Unmanned fighters rely on jet propulsion to match the speed and altitude of crewed military aircraft. Most of the airframes of unmanned fighter aircraft feature low-observable (stealth) design principles, such as internal weapons bays and tailless to minimize their radar cross-section. The second serially produced Bayraktar Kızılelma drone made history by utilizing its internal weapon bay to deploy TEBER-82 and TOLUN munitions, successfully striking designated targets on July 25 and 28, 2026, respectively. Bayraktar Kızılelma also featured canard layouts to increase maneuverability.

Artificial intelligence is a core feature of the unmanned fighter. Onboard AI computers handle autonomous flight, takeoff, landing, and tactical decision-making. These systems allow the drone to carry out missions independently even when communications with human operators are jammed or severed.

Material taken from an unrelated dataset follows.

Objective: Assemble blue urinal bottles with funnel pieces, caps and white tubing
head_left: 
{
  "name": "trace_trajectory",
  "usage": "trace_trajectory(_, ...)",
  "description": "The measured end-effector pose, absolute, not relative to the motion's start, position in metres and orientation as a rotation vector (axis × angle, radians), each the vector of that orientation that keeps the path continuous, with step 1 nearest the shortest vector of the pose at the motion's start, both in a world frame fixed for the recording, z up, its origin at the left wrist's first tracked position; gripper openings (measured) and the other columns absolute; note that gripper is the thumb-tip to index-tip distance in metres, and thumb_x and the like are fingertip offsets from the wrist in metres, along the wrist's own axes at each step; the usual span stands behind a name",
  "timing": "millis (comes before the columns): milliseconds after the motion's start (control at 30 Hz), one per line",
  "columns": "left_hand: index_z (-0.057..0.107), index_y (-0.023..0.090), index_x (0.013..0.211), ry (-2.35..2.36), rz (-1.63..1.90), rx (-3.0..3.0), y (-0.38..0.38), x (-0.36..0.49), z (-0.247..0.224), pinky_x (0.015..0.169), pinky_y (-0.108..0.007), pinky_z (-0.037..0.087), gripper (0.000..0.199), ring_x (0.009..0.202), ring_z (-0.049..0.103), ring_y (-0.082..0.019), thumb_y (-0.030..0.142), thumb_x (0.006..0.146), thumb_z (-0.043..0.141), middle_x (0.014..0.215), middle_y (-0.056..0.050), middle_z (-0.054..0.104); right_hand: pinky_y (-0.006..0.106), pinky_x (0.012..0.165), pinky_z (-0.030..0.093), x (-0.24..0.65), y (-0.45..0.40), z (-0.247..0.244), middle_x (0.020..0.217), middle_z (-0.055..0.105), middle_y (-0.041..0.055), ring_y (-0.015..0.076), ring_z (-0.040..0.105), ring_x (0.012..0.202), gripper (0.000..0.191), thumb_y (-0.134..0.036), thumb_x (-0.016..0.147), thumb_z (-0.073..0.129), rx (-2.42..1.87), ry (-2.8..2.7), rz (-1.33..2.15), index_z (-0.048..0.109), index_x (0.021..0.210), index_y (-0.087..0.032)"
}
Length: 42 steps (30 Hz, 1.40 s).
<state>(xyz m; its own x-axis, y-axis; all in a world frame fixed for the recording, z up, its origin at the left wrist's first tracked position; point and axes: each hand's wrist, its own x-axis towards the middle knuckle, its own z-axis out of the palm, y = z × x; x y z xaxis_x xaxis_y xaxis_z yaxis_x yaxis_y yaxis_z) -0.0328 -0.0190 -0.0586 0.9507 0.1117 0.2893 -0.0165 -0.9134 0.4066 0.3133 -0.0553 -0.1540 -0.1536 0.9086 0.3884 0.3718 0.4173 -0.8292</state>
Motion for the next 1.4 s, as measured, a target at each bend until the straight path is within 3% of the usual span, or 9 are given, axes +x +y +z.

Recent trials have demonstrated beyond-visual-range air-to-air combat performance. On 30 November 2025, the Bayraktar Kızılelma successfully completed an air-to-air BVR engagement test, launching a Gökdoğan missile at a target drone guided by its own radar, becoming the first autonomous unmanned fighter aircraft to do so. In 2026, the U.S. Air Force conducted successful live-fire launches of AIM-120 AMRAAM air-to-air missiles from a Anduril FQ-44 prototype.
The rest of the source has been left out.